→ **TASK**: For each line in the data below, write an exact copy.

→ **INFORMATION PROVIDED**:
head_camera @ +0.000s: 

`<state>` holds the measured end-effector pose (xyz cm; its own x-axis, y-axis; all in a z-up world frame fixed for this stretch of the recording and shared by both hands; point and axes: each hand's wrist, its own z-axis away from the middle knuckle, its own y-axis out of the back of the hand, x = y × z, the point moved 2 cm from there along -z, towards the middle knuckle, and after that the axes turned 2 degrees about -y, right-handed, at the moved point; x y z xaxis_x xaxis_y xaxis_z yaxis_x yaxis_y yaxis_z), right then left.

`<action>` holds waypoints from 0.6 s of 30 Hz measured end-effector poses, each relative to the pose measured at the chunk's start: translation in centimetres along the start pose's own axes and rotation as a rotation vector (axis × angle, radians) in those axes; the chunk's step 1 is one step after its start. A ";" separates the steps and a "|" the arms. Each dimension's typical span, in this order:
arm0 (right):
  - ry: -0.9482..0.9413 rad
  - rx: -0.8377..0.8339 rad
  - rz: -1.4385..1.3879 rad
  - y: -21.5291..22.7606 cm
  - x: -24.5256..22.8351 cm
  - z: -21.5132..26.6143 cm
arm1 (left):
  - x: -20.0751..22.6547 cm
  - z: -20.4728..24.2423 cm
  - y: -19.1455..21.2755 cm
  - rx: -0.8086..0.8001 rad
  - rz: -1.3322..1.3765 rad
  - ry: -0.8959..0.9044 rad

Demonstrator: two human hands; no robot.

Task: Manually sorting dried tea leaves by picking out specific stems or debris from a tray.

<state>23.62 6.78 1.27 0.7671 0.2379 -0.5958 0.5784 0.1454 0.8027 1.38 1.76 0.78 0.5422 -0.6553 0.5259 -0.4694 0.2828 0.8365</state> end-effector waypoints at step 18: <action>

→ **WRITTEN ANSWER**:
head_camera @ +0.000s: 

`<state>` holds the measured end-effector pose (xyz cm; its own x-axis, y-axis; all in a z-up world frame fixed for this stretch of the recording and shared by both hands; point and axes: each hand's wrist, its own z-axis away from the middle knuckle, its own y-axis out of the back of the hand, x = y × z, the point moved 2 cm from there along -z, towards the middle knuckle, and after that the axes turned 2 degrees about -y, right-handed, at the moved point; x y z xaxis_x xaxis_y xaxis_z yaxis_x yaxis_y yaxis_z), right then left.

`<action>` holds waypoints from 0.6 s of 30 Hz measured end-effector poses, each relative to the pose measured at the chunk's start: translation in centimetres along the start pose's own axes and rotation as a rotation vector (axis × angle, radians) in those axes; the chunk's step 1 is one step after its start. A ";" separates the steps and a "|" the arms. Each dimension's typical span, in this order:
arm0 (right):
  - ry: -0.9482..0.9413 rad
  - rx: -0.8377..0.8339 rad
  - rz: -1.4385..1.3879 rad
  - y: -21.5291..22.7606 cm
  - x: -24.5256..22.8351 cm
  - z: -21.5132..26.6143 cm
arm1 (left):
  - x: -20.0751..22.6547 cm
  - z: -20.4728..24.2423 cm
  - y: -19.1455..21.2755 cm
  - rx: -0.8086..0.8001 rad
  - rz: -1.3322..1.3765 rad
  - ry: -0.8959..0.9044 rad

Demonstrator: two human hands; no robot.

Task: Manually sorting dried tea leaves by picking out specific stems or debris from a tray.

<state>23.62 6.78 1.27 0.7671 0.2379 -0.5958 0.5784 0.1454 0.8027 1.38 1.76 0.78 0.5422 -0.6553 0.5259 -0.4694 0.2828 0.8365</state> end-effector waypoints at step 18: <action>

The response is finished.